### EXERCISE:
From the top of the records below, return each line exactly, ending with the line that contains "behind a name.".

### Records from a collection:
•••••
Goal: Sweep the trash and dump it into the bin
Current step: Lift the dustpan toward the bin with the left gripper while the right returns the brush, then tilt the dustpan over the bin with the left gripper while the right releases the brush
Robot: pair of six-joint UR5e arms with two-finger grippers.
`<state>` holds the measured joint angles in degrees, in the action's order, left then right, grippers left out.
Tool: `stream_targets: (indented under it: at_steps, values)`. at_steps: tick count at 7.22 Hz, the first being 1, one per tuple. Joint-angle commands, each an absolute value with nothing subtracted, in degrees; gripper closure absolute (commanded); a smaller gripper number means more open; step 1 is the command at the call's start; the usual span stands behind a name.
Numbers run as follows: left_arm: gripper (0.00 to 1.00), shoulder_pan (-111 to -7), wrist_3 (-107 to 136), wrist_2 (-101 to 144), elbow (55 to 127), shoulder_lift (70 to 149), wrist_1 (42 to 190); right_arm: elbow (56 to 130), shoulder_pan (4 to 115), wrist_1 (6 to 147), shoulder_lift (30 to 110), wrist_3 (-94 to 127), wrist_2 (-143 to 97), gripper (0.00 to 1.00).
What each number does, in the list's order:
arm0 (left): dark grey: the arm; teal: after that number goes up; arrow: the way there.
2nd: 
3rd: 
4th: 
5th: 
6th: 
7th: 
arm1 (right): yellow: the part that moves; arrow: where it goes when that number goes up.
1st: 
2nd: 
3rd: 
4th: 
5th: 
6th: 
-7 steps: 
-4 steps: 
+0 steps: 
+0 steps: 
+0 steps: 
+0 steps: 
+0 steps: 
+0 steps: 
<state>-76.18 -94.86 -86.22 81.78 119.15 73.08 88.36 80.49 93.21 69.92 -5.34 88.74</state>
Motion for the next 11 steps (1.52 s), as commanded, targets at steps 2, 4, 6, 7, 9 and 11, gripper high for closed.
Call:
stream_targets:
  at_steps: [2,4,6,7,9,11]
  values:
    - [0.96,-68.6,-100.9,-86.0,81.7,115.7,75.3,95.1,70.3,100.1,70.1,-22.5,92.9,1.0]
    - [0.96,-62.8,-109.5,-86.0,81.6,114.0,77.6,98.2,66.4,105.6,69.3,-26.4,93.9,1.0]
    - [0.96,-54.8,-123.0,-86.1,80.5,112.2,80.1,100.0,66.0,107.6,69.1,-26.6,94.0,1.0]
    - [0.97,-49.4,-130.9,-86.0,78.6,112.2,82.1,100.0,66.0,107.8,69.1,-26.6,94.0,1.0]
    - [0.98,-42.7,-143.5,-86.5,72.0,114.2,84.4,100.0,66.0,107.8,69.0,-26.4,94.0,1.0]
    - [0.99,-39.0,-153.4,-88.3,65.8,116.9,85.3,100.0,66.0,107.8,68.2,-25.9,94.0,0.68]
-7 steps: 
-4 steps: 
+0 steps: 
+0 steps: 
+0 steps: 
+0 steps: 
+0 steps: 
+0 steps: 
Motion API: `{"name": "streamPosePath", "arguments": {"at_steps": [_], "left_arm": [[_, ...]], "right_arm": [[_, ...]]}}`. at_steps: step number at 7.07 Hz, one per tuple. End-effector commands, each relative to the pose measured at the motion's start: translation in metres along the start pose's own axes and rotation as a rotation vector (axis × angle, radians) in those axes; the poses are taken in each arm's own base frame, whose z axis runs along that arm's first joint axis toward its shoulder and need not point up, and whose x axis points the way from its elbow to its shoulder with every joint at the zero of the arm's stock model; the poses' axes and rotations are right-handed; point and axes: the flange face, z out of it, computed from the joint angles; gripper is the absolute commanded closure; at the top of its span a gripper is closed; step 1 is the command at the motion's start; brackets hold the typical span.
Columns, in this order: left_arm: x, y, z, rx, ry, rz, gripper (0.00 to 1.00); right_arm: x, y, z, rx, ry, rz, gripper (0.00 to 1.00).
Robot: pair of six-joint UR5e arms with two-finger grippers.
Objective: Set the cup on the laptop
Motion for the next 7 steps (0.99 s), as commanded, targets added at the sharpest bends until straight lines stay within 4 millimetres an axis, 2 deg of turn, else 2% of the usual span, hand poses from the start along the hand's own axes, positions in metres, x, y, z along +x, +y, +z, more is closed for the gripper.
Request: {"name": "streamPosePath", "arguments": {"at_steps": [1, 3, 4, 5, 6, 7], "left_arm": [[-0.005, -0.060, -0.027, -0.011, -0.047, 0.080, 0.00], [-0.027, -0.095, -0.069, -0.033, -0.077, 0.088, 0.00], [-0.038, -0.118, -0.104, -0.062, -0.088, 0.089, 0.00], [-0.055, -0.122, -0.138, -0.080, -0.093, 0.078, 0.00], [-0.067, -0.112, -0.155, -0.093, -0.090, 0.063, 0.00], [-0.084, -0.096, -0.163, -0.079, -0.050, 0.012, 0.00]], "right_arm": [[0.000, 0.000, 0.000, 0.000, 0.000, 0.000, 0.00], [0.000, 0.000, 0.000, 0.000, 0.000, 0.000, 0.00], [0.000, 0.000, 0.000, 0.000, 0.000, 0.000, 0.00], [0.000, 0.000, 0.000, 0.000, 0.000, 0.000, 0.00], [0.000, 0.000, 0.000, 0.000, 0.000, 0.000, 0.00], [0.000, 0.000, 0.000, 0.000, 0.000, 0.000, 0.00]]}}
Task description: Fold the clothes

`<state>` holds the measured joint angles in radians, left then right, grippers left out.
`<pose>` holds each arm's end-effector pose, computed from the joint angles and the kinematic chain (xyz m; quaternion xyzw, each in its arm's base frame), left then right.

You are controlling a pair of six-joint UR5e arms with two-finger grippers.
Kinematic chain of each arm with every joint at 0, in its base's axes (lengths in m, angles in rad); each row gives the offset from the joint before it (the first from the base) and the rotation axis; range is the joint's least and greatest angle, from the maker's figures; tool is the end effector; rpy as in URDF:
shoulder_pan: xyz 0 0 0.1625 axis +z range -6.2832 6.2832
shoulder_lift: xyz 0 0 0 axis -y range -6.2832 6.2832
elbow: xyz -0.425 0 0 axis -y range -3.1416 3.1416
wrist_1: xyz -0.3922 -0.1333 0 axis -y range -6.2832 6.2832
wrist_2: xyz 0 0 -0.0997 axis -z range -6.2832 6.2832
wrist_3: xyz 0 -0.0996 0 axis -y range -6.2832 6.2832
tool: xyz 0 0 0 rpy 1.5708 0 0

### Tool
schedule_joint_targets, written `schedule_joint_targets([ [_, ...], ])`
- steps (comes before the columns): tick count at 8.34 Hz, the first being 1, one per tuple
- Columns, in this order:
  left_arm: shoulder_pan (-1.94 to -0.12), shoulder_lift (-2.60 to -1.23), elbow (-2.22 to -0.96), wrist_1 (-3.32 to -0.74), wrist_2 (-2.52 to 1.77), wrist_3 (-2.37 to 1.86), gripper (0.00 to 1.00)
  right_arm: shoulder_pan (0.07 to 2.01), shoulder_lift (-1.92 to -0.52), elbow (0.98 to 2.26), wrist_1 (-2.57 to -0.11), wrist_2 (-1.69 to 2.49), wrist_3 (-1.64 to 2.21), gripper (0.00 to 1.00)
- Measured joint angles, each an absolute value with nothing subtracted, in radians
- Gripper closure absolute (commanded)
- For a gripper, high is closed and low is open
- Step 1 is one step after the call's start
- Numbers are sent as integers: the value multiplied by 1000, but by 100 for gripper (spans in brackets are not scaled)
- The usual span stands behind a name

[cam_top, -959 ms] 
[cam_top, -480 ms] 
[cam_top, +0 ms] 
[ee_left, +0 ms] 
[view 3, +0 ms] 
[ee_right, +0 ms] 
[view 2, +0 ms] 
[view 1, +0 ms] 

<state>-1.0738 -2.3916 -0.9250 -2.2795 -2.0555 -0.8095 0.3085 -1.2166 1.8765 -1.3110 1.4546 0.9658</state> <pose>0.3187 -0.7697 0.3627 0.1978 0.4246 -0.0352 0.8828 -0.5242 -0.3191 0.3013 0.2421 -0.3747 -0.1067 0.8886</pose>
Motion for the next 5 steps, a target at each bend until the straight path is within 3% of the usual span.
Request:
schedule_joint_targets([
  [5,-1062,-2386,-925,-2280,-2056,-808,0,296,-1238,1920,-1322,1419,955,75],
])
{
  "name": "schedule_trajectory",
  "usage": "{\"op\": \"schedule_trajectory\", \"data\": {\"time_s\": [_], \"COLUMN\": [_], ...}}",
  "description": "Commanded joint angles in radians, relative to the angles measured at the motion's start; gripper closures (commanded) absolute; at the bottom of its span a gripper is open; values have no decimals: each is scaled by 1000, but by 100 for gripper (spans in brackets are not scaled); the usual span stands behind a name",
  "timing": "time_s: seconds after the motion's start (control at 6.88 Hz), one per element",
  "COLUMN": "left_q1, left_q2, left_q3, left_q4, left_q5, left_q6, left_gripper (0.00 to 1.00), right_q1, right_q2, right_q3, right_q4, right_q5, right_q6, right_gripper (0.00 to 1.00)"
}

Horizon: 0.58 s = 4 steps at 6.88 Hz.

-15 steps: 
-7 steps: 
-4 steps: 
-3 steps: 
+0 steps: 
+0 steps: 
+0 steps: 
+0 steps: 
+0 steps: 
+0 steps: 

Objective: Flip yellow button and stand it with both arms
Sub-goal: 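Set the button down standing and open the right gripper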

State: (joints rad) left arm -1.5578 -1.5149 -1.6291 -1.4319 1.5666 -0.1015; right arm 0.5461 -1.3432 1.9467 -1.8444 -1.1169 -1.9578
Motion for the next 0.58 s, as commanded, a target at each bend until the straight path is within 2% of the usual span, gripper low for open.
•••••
### EXERCISE ANSWER:
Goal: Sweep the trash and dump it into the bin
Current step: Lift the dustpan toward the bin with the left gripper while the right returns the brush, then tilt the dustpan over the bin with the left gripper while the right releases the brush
Robot: pair of six-joint UR5e arms with two-finger grippers.
`<state>` holds the measured joint angles in degrees, in the action's order, left then right, grippers left out.
Tool: `stream_targets: (indented under it: at_steps, values)`. at_steps: tick count at 7.22 Hz, the first being 1, one per tuple. Joint-angle commands, each an absolute value with nothing subtracted, in degrees; gripper closure absolute (commanded); a smaller gripper number means more open; step 1 is the command at the call's start; the usual span stands behind a name.

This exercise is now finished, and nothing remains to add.